Your instructions » Could you restate the data word for word and drop the pictures?

Collected material »
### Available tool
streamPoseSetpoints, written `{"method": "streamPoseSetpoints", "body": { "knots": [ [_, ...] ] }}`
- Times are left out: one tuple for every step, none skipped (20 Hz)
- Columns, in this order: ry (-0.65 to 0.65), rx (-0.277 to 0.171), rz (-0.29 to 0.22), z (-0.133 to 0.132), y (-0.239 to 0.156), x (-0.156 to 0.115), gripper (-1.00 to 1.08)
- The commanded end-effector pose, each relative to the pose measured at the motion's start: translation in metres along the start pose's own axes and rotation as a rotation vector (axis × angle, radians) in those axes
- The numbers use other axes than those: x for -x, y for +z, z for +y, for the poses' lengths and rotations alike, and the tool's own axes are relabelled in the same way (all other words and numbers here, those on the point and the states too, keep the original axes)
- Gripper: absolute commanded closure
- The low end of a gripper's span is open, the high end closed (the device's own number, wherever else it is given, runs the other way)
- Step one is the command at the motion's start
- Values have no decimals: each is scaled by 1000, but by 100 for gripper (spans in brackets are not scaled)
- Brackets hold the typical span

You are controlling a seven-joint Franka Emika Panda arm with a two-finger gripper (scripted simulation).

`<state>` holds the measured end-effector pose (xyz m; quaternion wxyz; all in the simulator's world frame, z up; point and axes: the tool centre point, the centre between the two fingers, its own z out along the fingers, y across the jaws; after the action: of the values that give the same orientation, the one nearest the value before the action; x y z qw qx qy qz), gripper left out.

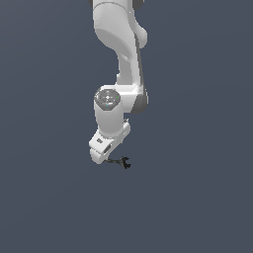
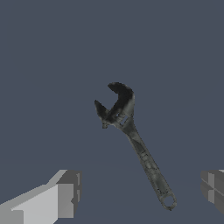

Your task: Pick up the object and move it to a goal position.

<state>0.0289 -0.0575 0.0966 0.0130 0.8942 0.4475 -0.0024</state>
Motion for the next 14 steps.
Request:
{"method": "streamPoseSetpoints", "body": {
  "knots": [
    [-65, -3, 2, 2, 6, 1, -92],
    [-91, -4, 3, 3, 9, 2, -92],
    [-116, -6, 3, 4, 11, 3, -92],
    [-141, -7, 4, 5, 14, 3, -92],
    [-166, -8, 6, 6, 16, 4, -92],
    [-190, -9, 7, 7, 19, 4, -92],
    [-212, -10, 8, 7, 21, 5, -92],
    [-233, -11, 9, 8, 23, 6, -92],
    [-253, -12, 10, 9, 25, 6, -92],
    [-272, -13, 11, 9, 27, 7, -92],
    [-289, -14, 12, 10, 29, 7, -92],
    [-305, -14, 13, 10, 30, 7, -92],
    [-320, -15, 14, 11, 32, 8, -92],
    [-333, -15, 15, 11, 33, 8, -92]
  ]
}}
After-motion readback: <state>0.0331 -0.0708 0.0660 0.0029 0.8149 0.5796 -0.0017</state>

Solution to the exercise »
### Available tool
streamPoseSetpoints, written `{"method": "streamPoseSetpoints", "body": { "knots": [ [_, ...] ] }}`
- Times are left out: one tuple for every step, none skipped (20 Hz)
- Columns, in this order: ry (-0.65 to 0.65), rx (-0.277 to 0.171), rz (-0.29 to 0.22), z (-0.133 to 0.132), y (-0.239 to 0.156), x (-0.156 to 0.115), gripper (-1.00 to 1.08)
- The commanded end-effector pose, each relative to the pose measured at the motion's start: translation in metres along the start pose's own axes and rotation as a rotation vector (axis × angle, radians) in those axes
- The numbers use other axes than those: x for -x, y for +z, z for +y, for the poses' lengths and rotations alike, and the tool's own axes are relabelled in the same way (all other words and numbers here, those on the point and the states too, keep the original axes)
- Gripper: absolute commanded closure
- The low end of a gripper's span is open, the high end closed (the device's own number, wherever else it is given, runs the other way)
- Step one is the command at the motion's start
- Values have no decimals: each is scaled by 1000, but by 100 for gripper (spans in brackets are not scaled)
- Brackets hold the typical span

You are controlling a seven-joint Franka Emika Panda arm with a two-finger gripper (scripted simulation).

`<state>` holds the measured end-effector pose (xyz m; quaternion wxyz; all in the simulator's world frame, z up; point and axes: the tool centre point, the centre between the two fingers, its own z out along the fingers, y across the jaws; after the action: of the values that give the same orientation, the one nearest the value before the action; x y z qw qx qy qz), gripper left out.


Your task: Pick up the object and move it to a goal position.

<state>0.0289 -0.0575 0.0966 0.0130 0.8942 0.4475 -0.0024</state>
Motion for the next 14 steps.
Request:
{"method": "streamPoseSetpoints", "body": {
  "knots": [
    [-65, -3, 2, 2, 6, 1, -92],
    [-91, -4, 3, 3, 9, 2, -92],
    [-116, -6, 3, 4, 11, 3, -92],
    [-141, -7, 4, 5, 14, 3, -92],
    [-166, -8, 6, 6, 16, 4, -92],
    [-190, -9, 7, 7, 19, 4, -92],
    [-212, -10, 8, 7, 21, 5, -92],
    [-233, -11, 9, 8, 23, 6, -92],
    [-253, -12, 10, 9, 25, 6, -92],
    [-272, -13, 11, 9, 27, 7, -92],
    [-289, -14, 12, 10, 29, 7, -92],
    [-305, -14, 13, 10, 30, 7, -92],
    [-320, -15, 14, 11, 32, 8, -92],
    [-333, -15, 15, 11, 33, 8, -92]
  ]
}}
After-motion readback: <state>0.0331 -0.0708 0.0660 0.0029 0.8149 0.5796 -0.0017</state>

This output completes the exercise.